**Data extracted from a collection:**
——————————

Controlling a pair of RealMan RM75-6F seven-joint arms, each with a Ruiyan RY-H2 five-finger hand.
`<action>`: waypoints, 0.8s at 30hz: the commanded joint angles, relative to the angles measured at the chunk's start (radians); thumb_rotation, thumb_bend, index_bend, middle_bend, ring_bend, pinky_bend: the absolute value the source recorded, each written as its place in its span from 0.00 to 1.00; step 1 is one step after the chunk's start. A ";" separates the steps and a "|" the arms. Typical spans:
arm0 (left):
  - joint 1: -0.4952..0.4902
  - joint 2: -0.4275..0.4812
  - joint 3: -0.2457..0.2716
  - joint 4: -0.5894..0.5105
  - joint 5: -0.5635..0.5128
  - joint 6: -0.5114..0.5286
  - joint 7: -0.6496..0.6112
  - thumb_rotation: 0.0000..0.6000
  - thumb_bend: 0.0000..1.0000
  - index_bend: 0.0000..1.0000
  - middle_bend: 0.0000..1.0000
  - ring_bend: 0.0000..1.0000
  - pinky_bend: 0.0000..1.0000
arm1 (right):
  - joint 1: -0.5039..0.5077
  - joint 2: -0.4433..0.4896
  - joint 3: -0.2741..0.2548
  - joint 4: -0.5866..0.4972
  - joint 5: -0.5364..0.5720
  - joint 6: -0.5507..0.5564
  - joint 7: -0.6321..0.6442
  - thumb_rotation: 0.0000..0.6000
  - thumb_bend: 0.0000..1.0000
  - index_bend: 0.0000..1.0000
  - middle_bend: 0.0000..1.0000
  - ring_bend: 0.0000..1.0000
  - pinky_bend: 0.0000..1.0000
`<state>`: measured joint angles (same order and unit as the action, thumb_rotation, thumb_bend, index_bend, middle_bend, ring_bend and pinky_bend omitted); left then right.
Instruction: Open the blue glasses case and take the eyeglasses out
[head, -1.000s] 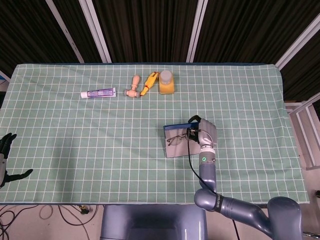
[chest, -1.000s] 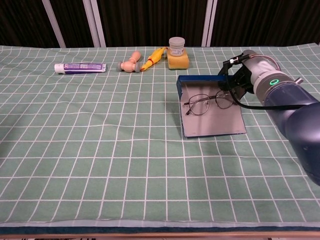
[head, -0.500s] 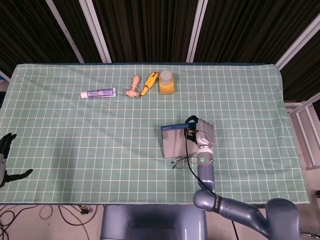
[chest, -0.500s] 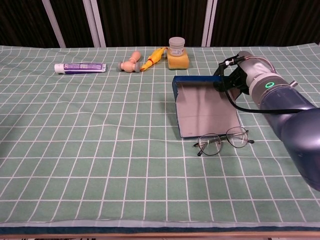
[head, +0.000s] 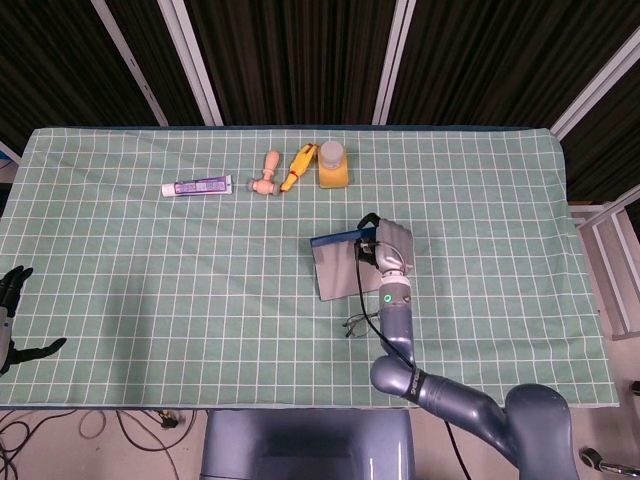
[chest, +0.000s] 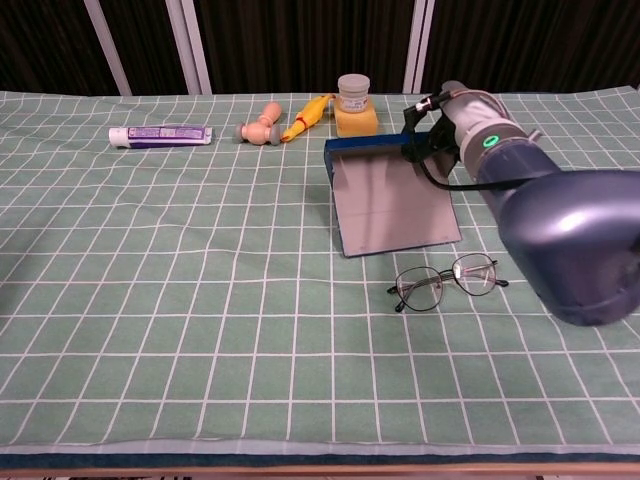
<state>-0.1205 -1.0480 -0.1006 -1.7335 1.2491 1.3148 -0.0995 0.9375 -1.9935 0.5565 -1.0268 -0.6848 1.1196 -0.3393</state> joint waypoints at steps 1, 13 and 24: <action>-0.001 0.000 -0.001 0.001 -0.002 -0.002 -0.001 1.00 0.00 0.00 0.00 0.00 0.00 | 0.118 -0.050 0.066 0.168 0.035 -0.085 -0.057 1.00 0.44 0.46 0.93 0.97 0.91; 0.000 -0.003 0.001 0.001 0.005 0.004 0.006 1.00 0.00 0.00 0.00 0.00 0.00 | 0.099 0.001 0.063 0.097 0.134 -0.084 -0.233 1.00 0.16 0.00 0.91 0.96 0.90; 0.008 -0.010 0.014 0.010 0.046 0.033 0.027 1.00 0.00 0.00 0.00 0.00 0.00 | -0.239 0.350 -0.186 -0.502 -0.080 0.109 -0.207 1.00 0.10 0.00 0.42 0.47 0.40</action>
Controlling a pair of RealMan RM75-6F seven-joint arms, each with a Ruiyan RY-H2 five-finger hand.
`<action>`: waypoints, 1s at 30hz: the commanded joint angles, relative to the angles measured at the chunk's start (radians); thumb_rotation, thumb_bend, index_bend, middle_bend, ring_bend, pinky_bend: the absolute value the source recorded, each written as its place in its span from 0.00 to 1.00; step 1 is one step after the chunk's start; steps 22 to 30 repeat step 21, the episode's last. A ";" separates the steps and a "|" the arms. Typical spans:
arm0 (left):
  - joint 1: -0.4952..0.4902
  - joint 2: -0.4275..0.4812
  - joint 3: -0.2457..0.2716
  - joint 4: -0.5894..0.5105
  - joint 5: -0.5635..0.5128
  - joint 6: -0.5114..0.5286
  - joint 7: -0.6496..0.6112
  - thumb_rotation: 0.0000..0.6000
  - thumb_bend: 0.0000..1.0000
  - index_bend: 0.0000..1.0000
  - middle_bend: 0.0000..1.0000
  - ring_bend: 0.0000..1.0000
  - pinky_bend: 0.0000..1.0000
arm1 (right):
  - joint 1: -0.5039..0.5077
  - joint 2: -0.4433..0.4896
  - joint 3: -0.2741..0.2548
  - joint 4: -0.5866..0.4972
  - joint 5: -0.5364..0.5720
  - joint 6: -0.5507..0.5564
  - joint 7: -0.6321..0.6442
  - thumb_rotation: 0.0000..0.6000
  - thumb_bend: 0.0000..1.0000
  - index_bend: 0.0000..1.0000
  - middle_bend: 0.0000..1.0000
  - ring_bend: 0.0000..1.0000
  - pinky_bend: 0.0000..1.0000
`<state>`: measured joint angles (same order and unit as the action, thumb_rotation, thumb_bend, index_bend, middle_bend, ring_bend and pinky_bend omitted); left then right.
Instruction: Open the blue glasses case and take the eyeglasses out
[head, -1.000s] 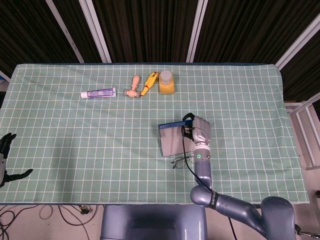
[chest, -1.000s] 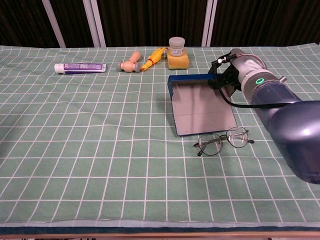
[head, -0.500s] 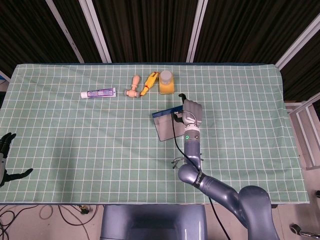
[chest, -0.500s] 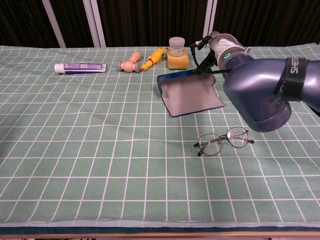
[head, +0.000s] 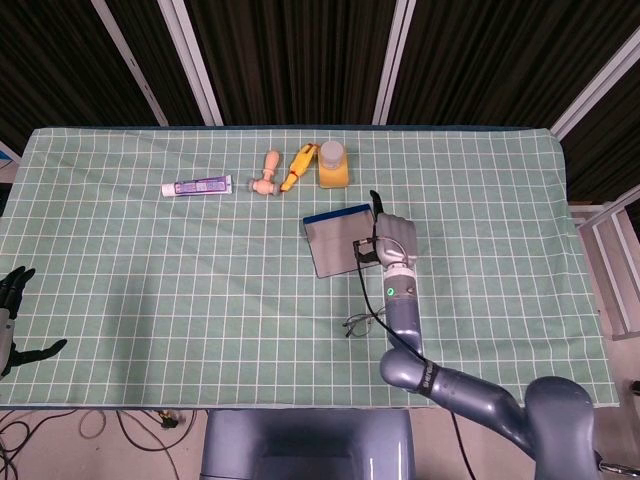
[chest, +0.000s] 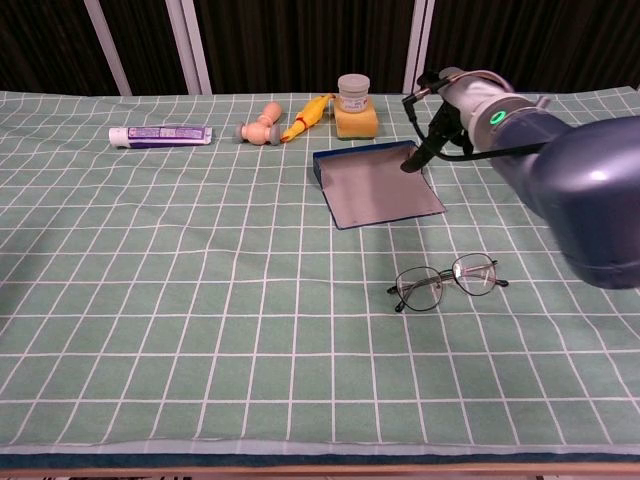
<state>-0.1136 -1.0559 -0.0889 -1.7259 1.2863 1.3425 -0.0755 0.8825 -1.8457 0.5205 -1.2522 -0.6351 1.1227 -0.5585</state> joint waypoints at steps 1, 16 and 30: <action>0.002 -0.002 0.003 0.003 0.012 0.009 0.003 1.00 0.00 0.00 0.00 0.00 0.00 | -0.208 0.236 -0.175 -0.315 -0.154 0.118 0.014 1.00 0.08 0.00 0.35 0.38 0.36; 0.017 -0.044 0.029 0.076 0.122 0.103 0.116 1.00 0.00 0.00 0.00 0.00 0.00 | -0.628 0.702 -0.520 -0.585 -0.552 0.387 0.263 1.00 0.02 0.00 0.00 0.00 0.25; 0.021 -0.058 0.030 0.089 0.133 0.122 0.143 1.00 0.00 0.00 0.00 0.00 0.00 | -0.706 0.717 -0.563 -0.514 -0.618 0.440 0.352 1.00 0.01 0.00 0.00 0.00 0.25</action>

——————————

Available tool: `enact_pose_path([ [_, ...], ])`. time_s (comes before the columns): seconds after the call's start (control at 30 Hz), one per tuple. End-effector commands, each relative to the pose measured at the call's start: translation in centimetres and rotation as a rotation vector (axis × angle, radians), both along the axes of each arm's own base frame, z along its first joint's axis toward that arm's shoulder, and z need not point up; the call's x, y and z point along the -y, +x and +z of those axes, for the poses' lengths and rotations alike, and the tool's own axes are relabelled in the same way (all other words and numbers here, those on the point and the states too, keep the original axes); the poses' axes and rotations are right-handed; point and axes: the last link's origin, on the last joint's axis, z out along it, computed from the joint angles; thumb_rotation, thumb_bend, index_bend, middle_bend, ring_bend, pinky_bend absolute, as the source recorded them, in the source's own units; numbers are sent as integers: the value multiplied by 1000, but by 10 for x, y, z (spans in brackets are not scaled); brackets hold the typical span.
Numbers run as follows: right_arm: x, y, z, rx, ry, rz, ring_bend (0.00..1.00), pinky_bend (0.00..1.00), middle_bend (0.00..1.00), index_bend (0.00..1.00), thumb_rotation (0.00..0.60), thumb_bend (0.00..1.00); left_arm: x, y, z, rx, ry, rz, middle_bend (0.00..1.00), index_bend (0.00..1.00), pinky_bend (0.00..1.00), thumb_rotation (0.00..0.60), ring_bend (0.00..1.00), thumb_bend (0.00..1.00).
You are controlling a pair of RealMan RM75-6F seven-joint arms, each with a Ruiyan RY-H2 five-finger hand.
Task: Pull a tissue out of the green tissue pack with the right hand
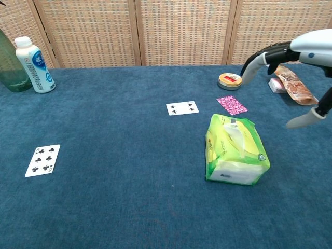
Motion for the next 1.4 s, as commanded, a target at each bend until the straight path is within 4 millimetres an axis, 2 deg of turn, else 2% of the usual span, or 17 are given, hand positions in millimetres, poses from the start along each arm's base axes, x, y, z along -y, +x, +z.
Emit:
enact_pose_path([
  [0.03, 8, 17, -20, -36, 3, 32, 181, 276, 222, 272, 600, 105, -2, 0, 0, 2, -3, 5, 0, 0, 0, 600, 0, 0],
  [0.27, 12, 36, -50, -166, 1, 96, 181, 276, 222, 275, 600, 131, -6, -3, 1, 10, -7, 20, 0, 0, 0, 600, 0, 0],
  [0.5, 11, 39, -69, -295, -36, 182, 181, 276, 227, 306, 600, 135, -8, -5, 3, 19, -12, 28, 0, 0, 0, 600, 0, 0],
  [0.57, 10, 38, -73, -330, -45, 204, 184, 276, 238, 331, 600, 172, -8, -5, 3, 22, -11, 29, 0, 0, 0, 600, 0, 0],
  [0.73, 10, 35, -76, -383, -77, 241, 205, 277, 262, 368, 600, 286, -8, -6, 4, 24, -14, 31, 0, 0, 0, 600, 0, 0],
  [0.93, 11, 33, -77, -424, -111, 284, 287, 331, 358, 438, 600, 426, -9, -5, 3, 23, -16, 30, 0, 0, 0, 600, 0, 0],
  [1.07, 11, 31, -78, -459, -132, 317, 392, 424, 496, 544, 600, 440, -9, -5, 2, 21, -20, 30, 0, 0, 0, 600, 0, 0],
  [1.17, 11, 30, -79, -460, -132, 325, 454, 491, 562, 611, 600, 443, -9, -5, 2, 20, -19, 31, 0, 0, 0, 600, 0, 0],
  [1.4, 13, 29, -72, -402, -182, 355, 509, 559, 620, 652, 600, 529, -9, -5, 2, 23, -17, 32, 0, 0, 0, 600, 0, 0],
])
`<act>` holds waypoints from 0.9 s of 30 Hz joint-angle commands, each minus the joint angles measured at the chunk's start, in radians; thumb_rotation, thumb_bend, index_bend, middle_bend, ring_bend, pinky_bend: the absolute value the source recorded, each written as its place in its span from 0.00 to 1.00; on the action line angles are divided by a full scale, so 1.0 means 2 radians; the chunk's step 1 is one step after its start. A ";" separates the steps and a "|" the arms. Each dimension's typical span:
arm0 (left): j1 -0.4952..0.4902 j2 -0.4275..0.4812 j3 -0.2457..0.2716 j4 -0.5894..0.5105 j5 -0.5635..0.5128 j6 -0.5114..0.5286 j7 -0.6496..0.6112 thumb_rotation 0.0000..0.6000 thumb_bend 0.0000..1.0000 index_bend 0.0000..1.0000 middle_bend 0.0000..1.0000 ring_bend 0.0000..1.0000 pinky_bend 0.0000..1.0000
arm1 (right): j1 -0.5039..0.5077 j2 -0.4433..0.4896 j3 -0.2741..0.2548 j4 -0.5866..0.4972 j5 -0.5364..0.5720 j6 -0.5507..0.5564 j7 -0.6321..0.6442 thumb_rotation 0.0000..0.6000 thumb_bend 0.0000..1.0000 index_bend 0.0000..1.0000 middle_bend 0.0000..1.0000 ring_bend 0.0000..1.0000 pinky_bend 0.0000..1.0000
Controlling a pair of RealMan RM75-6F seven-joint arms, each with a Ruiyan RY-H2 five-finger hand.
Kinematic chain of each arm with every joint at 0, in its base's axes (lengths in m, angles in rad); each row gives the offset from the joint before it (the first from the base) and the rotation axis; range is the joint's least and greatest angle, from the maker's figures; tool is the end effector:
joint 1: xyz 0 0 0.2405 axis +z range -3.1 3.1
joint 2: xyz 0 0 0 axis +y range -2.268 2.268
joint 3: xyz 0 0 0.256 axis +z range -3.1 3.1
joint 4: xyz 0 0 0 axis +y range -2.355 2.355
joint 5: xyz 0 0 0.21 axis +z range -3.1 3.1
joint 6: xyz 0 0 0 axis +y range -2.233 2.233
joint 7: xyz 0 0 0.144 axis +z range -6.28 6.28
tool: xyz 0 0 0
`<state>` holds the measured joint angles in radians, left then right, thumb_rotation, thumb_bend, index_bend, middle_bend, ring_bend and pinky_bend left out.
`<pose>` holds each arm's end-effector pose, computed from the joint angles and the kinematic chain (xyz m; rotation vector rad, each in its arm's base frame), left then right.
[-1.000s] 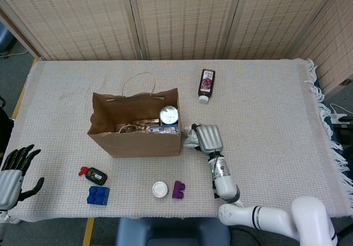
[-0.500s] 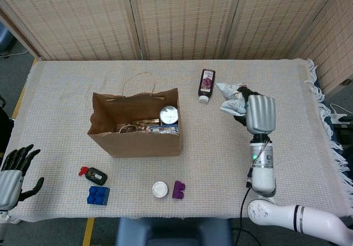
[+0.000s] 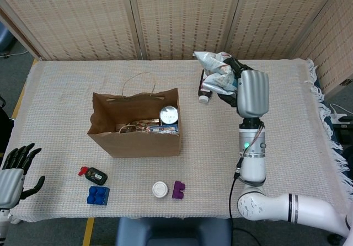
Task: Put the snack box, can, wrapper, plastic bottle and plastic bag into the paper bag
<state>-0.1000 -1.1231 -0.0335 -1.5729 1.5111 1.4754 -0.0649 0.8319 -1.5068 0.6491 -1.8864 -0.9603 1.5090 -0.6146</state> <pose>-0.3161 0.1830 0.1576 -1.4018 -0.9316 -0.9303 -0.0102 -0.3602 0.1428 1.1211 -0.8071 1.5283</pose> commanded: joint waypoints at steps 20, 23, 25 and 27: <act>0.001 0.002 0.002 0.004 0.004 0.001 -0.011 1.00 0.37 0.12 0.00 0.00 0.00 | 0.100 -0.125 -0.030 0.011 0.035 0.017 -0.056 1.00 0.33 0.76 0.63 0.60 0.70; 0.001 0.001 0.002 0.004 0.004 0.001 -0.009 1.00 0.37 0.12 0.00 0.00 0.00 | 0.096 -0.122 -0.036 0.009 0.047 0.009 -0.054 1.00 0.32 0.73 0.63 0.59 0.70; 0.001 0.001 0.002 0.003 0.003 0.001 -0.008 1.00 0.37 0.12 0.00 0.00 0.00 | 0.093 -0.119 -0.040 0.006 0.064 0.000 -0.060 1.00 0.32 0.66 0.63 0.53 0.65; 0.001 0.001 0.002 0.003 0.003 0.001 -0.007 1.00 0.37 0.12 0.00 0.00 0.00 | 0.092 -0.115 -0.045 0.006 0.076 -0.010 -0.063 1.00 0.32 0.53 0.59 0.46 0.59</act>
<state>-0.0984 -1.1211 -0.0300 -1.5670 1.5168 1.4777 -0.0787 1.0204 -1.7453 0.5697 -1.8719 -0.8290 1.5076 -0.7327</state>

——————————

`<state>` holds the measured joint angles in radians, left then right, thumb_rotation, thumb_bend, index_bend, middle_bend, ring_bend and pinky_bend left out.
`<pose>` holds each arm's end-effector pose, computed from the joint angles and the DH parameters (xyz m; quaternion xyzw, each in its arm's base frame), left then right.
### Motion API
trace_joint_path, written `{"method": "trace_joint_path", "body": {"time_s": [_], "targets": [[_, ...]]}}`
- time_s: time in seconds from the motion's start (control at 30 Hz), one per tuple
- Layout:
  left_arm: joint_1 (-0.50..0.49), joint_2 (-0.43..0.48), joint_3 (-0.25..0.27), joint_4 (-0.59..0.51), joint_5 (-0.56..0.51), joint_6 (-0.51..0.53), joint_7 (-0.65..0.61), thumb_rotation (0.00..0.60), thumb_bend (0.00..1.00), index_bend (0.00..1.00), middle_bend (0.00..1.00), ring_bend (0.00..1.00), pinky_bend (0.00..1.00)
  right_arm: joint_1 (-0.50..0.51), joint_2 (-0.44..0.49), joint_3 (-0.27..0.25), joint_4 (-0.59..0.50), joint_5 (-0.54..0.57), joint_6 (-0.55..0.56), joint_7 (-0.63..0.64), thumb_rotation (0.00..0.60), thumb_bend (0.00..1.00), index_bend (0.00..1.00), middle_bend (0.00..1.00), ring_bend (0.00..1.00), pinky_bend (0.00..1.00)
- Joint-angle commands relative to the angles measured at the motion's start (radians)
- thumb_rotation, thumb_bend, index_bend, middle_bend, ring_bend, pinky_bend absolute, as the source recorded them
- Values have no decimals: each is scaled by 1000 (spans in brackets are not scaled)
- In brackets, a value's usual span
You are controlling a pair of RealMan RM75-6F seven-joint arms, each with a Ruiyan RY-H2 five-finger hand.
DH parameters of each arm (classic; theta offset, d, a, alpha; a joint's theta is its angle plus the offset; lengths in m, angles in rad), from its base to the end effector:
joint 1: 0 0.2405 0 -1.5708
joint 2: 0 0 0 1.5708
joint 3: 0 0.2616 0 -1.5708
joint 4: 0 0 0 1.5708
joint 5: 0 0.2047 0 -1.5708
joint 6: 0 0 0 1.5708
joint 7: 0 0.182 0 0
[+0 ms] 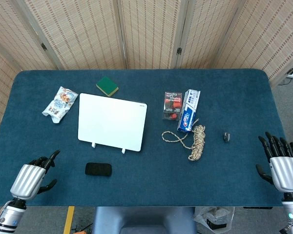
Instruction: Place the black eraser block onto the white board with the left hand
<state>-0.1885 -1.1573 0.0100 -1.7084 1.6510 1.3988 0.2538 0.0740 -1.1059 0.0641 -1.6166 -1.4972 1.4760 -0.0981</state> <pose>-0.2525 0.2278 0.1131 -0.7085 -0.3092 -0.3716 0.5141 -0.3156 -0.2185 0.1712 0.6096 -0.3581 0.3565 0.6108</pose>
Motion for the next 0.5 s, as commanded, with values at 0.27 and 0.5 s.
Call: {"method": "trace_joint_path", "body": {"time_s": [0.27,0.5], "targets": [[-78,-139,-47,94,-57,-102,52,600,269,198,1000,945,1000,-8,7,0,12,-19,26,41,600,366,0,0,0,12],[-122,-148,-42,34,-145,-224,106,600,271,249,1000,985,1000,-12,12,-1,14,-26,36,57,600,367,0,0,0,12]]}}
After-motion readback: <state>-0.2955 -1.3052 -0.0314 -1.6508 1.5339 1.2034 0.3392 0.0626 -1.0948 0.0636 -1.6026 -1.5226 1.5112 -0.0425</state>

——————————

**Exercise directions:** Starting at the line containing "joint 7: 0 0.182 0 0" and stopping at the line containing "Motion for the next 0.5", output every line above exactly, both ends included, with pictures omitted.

**Response area:**
joint 7: 0 0.182 0 0
[+0 ms] 
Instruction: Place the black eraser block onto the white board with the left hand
<state>-0.1885 -1.1573 0.0100 -1.7084 1.6510 1.3988 0.2538 0.0740 -1.1059 0.0641 -1.6166 -1.4972 1.4760 -0.0981</state> <pose>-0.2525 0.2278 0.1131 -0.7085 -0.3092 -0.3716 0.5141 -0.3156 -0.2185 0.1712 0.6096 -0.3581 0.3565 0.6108</pose>
Motion for the next 0.5 s, as commanded, with values at 0.27 and 0.5 s.

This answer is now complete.